→ **The problem**
Repeat exactly the lines from the start of the material below up to and including the "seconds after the" line.

┌─ Material provided

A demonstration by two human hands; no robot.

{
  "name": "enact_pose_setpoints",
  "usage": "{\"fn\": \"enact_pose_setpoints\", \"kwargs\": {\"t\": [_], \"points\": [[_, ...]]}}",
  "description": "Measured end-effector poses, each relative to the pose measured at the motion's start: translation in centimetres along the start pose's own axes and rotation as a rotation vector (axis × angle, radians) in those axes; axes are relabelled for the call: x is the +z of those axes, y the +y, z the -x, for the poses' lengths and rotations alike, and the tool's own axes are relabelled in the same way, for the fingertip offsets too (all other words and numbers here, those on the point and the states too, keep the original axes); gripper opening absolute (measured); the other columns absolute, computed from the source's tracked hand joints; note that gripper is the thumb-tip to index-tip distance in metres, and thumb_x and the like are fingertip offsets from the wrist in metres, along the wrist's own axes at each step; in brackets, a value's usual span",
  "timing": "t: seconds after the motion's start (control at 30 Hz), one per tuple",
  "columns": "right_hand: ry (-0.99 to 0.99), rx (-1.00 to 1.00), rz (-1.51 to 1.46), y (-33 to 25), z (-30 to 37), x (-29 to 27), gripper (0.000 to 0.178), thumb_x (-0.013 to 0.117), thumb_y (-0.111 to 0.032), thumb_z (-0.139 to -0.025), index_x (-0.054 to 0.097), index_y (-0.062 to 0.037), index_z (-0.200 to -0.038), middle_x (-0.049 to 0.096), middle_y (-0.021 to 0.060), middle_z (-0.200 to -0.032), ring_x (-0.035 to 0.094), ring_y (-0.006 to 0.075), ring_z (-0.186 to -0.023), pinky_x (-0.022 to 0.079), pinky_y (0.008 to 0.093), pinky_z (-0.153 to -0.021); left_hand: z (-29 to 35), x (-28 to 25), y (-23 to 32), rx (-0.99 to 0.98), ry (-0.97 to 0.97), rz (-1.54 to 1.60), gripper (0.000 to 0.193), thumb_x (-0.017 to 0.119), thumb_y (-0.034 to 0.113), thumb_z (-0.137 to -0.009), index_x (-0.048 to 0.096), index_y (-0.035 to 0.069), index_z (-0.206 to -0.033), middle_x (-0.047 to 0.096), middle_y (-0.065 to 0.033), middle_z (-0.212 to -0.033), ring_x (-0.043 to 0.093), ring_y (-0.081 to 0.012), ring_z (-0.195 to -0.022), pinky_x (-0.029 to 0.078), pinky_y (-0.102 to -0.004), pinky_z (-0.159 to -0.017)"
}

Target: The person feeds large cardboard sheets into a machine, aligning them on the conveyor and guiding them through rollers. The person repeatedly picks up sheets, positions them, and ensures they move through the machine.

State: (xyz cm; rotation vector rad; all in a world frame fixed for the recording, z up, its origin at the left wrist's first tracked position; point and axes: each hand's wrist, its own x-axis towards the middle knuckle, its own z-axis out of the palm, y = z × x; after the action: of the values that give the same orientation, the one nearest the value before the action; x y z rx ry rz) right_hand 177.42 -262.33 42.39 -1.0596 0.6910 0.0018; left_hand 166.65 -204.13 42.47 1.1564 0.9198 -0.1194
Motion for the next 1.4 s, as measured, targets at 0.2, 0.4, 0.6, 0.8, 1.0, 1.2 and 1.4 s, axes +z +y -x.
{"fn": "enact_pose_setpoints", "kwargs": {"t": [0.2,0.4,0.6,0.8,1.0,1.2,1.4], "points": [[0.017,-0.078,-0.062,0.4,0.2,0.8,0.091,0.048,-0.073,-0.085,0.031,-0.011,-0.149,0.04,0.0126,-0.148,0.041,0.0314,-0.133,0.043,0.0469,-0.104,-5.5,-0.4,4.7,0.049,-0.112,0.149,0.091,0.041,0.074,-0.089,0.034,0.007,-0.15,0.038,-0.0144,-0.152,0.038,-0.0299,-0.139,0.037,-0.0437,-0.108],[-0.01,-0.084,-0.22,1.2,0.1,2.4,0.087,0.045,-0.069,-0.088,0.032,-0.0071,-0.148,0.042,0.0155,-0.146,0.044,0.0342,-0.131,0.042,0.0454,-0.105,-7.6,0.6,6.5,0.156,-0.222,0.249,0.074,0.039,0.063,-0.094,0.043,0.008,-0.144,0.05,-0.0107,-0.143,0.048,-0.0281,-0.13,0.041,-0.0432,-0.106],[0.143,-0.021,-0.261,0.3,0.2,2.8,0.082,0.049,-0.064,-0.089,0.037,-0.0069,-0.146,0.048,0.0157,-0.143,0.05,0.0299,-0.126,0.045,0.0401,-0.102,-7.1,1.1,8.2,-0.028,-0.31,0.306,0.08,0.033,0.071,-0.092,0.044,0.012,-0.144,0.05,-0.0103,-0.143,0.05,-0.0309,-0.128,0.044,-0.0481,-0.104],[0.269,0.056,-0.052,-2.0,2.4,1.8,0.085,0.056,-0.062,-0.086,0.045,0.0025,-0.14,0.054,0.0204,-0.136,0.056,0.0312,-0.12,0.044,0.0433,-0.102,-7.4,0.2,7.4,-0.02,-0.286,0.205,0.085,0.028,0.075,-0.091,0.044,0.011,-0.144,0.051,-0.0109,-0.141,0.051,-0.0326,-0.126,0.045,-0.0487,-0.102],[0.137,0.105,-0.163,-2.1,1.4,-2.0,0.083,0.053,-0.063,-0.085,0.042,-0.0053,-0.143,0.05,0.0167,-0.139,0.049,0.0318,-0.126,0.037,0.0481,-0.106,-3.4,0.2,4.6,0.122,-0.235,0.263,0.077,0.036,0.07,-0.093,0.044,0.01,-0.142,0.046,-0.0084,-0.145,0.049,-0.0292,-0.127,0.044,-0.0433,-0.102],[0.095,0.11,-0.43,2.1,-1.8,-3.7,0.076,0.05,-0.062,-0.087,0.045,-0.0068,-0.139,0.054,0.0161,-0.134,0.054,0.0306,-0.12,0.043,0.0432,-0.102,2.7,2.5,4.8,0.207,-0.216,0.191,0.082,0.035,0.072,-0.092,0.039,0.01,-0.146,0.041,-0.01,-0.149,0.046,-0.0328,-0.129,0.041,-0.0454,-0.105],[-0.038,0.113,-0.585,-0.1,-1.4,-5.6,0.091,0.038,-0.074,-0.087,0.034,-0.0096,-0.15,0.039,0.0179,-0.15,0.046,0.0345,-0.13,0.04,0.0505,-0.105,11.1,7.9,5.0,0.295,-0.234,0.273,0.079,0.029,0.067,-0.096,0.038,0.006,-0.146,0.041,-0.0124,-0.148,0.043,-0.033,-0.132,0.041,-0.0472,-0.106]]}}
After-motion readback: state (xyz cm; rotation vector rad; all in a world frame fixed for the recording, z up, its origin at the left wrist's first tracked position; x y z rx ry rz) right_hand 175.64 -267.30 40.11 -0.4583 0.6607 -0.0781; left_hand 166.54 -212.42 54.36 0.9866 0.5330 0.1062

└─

→ **Task result**
A demonstration by two human hands; no robot.

{
  "name": "enact_pose_setpoints",
  "usage": "{\"fn\": \"enact_pose_setpoints\", \"kwargs\": {\"t\": [_], \"points\": [[_, ...]]}}",
  "description": "Measured end-effector poses, each relative to the pose measured at the motion's start: translation in centimetres along the start pose's own axes and rotation as a rotation vector (axis × angle, radians) in those axes; axes are relabelled for the call: x is the +z of those axes, y the +y, z the -x, for the poses' lengths and rotations alike, and the tool's own axes are relabelled in the same way, for the fingertip offsets too (all other words and numbers here, those on the point and the states too, keep the original axes); gripper opening absolute (measured); the other columns absolute, computed from the source's tracked hand joints; note that gripper is the thumb-tip to index-tip distance in metres, and thumb_x and the like are fingertip offsets from the wrist in metres, along the wrist's own axes at each step; in brackets, a value's usual span",
  "timing": "t: seconds after the motion's start (control at 30 Hz), one per tuple",

With the answer given, the exercise is complete.